Start at the line with "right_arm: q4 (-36" in the records below, stop at the line with "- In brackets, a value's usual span", and return every line in that span exactly, the two end lines included.

========

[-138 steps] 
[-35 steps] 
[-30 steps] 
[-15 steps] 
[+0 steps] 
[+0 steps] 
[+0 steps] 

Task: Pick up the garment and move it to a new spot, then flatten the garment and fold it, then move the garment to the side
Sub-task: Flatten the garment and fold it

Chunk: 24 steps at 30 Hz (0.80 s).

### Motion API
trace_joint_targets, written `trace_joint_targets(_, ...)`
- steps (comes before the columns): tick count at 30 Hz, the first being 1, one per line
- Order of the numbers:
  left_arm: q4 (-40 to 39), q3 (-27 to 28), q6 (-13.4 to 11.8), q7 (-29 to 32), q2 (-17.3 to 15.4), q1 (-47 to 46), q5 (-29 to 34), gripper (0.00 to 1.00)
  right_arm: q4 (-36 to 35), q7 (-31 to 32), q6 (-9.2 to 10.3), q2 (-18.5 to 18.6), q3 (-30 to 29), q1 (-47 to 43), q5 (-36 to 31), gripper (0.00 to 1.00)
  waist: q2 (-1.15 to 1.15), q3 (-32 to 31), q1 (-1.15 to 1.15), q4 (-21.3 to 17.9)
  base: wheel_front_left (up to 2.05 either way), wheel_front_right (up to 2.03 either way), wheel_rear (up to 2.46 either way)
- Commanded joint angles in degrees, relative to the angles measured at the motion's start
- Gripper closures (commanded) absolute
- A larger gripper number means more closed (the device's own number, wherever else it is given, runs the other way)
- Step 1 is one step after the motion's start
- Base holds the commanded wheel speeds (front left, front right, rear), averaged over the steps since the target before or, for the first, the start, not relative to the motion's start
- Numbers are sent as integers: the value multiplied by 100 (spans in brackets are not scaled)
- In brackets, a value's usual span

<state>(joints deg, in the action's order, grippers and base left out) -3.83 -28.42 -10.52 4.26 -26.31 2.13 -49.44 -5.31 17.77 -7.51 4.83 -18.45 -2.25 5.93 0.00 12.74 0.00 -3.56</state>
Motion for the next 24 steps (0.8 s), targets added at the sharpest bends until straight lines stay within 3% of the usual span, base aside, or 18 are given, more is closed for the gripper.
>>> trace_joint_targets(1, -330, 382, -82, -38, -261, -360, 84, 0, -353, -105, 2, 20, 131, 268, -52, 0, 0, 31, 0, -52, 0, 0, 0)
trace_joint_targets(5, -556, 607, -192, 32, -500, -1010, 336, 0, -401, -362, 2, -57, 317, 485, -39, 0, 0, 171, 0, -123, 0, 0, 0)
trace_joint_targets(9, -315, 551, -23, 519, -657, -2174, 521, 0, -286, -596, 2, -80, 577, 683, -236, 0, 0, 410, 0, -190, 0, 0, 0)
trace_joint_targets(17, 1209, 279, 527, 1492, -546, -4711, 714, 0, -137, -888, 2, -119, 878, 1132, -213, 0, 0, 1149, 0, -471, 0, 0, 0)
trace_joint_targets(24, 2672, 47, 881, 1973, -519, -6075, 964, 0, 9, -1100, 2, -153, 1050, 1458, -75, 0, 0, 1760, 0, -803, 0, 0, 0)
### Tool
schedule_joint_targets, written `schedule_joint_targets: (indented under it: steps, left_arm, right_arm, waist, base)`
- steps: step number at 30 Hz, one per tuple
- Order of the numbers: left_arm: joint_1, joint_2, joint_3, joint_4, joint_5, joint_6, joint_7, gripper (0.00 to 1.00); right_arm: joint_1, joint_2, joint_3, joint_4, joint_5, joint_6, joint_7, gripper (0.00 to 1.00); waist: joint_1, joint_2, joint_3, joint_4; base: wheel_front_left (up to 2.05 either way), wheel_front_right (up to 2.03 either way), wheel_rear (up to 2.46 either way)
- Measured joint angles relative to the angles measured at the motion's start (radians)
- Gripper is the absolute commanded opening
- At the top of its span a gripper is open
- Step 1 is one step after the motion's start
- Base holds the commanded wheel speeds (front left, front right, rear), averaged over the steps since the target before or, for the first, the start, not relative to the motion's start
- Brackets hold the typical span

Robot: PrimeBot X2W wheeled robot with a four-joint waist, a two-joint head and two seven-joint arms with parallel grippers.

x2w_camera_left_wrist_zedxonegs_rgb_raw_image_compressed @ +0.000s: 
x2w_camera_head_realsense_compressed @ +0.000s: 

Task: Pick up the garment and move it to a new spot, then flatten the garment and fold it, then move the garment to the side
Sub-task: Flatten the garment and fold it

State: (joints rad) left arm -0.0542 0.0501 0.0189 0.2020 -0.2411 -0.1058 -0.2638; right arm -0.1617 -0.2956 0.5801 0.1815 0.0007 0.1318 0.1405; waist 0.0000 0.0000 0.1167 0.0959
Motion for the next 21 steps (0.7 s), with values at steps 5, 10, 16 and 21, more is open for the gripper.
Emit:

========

§ RESPONSE AREA:
  right_arm: q4 (-36 to 35), q7 (-31 to 32), q6 (-9.2 to 10.3), q2 (-18.5 to 18.6), q3 (-30 to 29), q1 (-47 to 43), q5 (-36 to 31), gripper (0.00 to 1.00)
  waist: q2 (-1.15 to 1.15), q3 (-32 to 31), q1 (-1.15 to 1.15), q4 (-21.3 to 17.9)
  base: wheel_front_left (up to 2.05 either way), wheel_front_right (up to 2.03 either way), wheel_rear (up to 2.46 either way)
- Commanded joint angles in degrees, relative to the angles measured at the motion's start
- Gripper closures (commanded) absolute
- A larger gripper number means more closed (the device's own number, wherever else it is given, runs the other way)
- Step 1 is one step after the motion's start
- Base holds the commanded wheel speeds (front left, front right, rear), averaged over the steps since the target before or, for the first, the start, not relative to the motion's start
- Numbers are sent as integers: the value multiplied by 100 (spans in brackets are not scaled)
- In brackets, a value's usual span

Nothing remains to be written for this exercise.